Thursday, January 12, 2017
I'd like to draw your attention to the staging--there were props. (He has used props before.) The above file folders are supposed to represent all the paperwork involved in turning his business over to his sons. No journalist was able to look at them, and they are probably just filled with blank paper because this is obvious bullshit. The Chief of the Office of Federal Ethics has derided the scheme as "wholly inadequate". Trump thoughtfully provided his lawyer to take questions regarding the set-up, but she is not a constitutional lawyer and seems to be under the impression that "emoluments" is something more like gifts or profits and not just payments in general from foreign interests. Just owning his business is a problem--especially since you can't miss assets that have his name on a big sign overtop of them. And do we really expect him not to talk shop with the lads? Also, because this is Trumplandia, his lawyer's firm won Russia's law firm of the year. It just feels wrong not to point that out as a weird coincidence, even if its significance is sketchy.
You want transparency? Meh. He's not giving up tax returns, and if you want to know whether any of his campaign or transition staff have ties to Russia, you're either history's greatest monster or something from Nazi Germany. And in light of the media's coverage of the dossier regarding his potential compromised position by Russian intelligence, he's not really copacetic with the press right now, anyway--as in, well, had he been during his campaign?
Trump has demonized the press for just covering him and quoting him accurately. His campaign on occasion outright banned certain outlets from coverage. His rhetoric and the zeal of his supporters against journos is highly worrisome--a threat to freedom of speech and to the lives and welfare of people who are just trying to cover the news. In his presser, Trump struck out at Buzzfeed, who published the dossier, and CNN, for reporting about it. Chillingly, Buzzfeed was advised that they would "suffer the consequences" for reporting.
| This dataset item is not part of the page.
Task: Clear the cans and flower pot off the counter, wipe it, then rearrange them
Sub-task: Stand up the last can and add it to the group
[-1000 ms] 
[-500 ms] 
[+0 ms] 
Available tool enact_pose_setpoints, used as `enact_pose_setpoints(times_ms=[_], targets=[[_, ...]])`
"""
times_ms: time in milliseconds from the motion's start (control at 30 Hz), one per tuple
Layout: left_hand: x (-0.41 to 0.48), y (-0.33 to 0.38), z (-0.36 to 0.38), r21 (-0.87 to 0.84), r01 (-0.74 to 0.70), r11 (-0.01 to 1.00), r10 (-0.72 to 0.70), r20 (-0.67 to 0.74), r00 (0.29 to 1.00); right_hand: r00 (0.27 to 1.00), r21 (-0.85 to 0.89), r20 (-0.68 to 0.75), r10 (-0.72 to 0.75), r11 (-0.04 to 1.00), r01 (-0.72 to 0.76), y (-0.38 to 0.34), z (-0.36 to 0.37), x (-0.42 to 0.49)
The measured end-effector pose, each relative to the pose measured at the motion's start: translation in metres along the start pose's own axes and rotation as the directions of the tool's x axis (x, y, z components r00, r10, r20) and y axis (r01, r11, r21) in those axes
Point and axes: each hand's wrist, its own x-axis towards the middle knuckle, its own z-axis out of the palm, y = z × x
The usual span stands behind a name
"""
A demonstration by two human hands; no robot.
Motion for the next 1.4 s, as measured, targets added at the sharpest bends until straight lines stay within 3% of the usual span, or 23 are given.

Jim Acosta, of CNN, was threatened with ejection by Sean Spicer, who has opted to behave like a newly-hired nightclub bouncer trying to impress the boss.
So much of this would be viewed by folks like me as pretty hostile and not at all a great indicator of how well Team Trump is going to manage dealing with the press, handling ethics issues, or responding as if Trump was not actually a wholly-owned subsidiary of Putin Enterprises LTD. (His protestations of "NO LINKS!" did not, actually, distract from the previous "hell yes, links" coverage previously uncovered. ) Also, Trump being unhinged, he revealed something that sounded exactly creepy--he assumes that in hotels, there are cameras everywhere. He owns a mess of hotels! And there were reports he was bugging guests at Mar-a-Lago. (What is he trying to say--are his own properties some kind of Orwellian Total Information thing? Should one worry one's own stay might result in kompromat?)
No good communication happened. Trump had paid staff cheer and clap for him to create an atmosphere where he could seem to be "winning", even if a close review of what was actually happening didn't look positive at all. Maybe they were also there to audit who the "good ones were" amongst the paid ink-daubers? But the laughing of his paid audience, the empty files that make it look like he offered transparency, and the reflexive anti-media bias atmosphere he created made this circus satisfying for his fans. This is what they wanted. He reinforced their biases--he made himself appear the victim of a vicious news media that destroys people for just being conservative. (Poor Orange Snowflake!) He even ended the performance with the catchphrase of his reality tv show'' he implied that if his boys didn't manage his business well, he would be telling them "You're fired!" It was a show. A put-on.
Tragedy and farce are seldom so entwined.